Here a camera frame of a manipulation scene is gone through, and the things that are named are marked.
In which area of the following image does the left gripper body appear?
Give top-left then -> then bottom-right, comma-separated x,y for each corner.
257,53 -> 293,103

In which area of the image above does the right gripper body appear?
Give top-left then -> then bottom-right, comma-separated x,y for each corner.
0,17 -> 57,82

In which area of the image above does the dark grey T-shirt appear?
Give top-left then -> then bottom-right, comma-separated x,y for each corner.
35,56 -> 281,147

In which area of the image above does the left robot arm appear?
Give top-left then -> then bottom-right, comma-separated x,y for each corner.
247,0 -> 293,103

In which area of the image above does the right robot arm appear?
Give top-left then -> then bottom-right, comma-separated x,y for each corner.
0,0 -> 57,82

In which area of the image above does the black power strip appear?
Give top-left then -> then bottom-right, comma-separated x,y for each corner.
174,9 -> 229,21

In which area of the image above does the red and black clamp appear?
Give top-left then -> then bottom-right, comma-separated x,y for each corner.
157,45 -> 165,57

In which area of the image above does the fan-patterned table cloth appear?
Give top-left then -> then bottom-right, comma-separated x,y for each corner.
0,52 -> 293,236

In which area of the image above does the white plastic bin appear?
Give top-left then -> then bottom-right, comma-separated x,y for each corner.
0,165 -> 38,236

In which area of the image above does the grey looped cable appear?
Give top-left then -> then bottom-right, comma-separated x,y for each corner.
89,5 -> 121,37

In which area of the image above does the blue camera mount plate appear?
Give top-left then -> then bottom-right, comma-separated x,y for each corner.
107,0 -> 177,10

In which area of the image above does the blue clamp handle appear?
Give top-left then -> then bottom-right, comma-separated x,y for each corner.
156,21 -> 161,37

§ §

## ACTIVITY
Retype only the lines running from the top of the listing to the line that holds "In which area of the image above does the right gripper", both ends included.

## WRITTEN RESPONSE
Here a camera frame of a manipulation scene is gone through, and the things that are named are marked.
In which area of the following image does the left gripper body appear?
Give top-left then -> then bottom-right, comma-separated x,y for each corner.
257,53 -> 293,103

In which area of the image above does the right gripper body appear?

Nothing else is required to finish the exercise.